House Season 3 Episode 2 as reviewed by a conspiracy theorist
Friday, September 15th, 2006This episode has the fingerprints of THE ALIENS all over it! It starts out with what is quite possibly the longest pre-credits sequence we’ve ever seen — obviously THE ALIENS are trying to use their mind-control rays on us before the opening credits start. Clancy thinks the aliens are coming to get him. Obviously his parents are in on it… because “they’re not coming to get you, go to bed Clancy” is exactly what someone who was in on it would say!!
Meanwhile, House is still up and about with no leg pain… OR IS HE?? Is he just looking for an excuse to get back on the Vicodin… or have the ALIENS implanted something in his leg to make it hurt again?? Maybe they’ve replaced his Vicodin with MIND CONTROL PILLS!
And why are Cuddy and Wilson so convinced that House will relapse? Maybe because they’re going to MAKE him relapse, because if he can run, he can out-run the ALIENS! And clearly, they have made him relapse because every time they remind him about how he blew the last case, his leg hurts more! YES, that’s it — his evil leg-hurting implant goes off anytime someone makes him feel HUMBLE! Damaging House’s pride is dangerous to his health!!
And Cuddy and Wilson are obviously in on it. Wilson keeps droning on with his psychoanalysis speeches about House because he wants to hypnotize us into doing THE ALIENS’ bidding! And they’re saying House is going to kill a patient because THEY’RE going to kill one themselves and frame him!

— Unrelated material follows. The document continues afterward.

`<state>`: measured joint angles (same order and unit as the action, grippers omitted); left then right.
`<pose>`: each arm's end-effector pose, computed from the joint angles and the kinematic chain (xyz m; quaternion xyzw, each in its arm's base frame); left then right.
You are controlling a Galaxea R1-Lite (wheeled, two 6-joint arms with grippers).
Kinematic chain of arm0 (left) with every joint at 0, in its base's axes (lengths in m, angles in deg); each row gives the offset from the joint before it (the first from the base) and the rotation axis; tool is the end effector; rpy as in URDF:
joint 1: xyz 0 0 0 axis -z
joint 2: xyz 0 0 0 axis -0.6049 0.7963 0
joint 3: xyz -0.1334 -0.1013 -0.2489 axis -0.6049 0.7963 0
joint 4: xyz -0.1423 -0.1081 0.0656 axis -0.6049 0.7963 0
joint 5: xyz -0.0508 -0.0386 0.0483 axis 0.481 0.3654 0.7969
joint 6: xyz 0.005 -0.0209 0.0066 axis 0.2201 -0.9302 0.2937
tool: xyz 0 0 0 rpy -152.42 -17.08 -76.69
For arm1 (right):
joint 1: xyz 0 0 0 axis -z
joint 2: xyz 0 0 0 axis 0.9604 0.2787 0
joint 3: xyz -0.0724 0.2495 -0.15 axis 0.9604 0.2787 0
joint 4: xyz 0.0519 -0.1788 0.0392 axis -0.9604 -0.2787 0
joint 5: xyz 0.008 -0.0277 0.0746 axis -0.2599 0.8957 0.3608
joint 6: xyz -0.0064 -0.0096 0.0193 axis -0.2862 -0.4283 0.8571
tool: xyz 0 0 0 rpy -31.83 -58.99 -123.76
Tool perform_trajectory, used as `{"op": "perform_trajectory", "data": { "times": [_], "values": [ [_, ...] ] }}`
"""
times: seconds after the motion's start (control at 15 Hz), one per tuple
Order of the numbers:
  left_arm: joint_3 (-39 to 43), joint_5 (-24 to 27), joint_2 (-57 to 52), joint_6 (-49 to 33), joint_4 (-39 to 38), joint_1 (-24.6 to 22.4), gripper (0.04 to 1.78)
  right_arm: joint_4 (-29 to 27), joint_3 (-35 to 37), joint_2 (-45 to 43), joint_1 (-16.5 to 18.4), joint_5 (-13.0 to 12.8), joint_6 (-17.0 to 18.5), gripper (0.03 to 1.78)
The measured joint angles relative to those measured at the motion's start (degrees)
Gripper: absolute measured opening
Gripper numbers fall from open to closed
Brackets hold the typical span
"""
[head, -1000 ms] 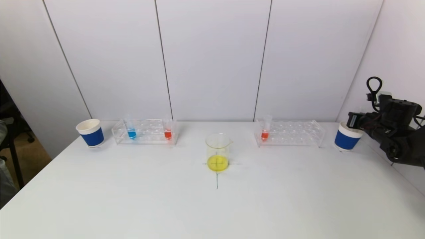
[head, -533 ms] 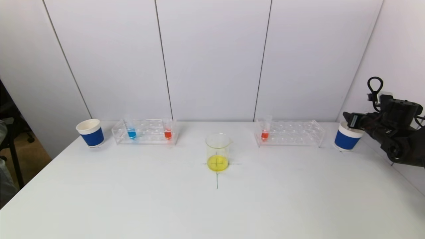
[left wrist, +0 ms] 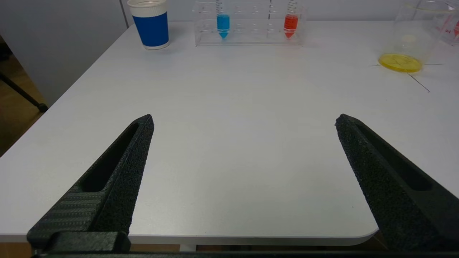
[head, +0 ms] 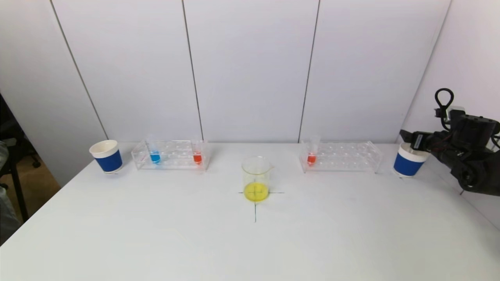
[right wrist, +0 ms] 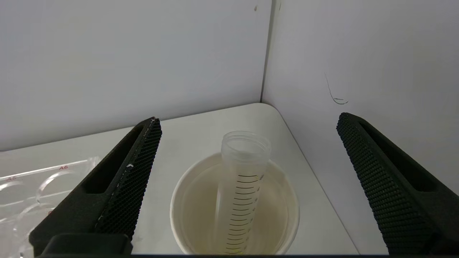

Chase believes in aliens based on mathematical probability — smart man. Unfortunately for him, it also means he KNOWS TOO MUCH! I bet he’s the next one to come down with a two-parter “mystery disease”. One that will EAT HIS BRAIN to keep him from talking! And the aliens have obviously been messing with him — they’re trying to turn him black! House dares him to come up with a witty retort to Foreman, and he has to wait a few minutes while THE ALIENS program his “yo mama” chip.
Hey Foreman — yo mama so fat, when her beeper goes off, people think she’s backing up!
Obviously, it still needs work.
And — did you notice? — this episode makes much more sense than the last one, because THE ALIENS dumbed it down? How do I know that? Because, for the first time ever, I GUESSED THE DIAGNOSIS! I knew the kid was a chimera!
This episode is also refreshingly back-to-basics after the last one. But don’t be fooled — it’s just THE ALIENS trying to cover their tracks!!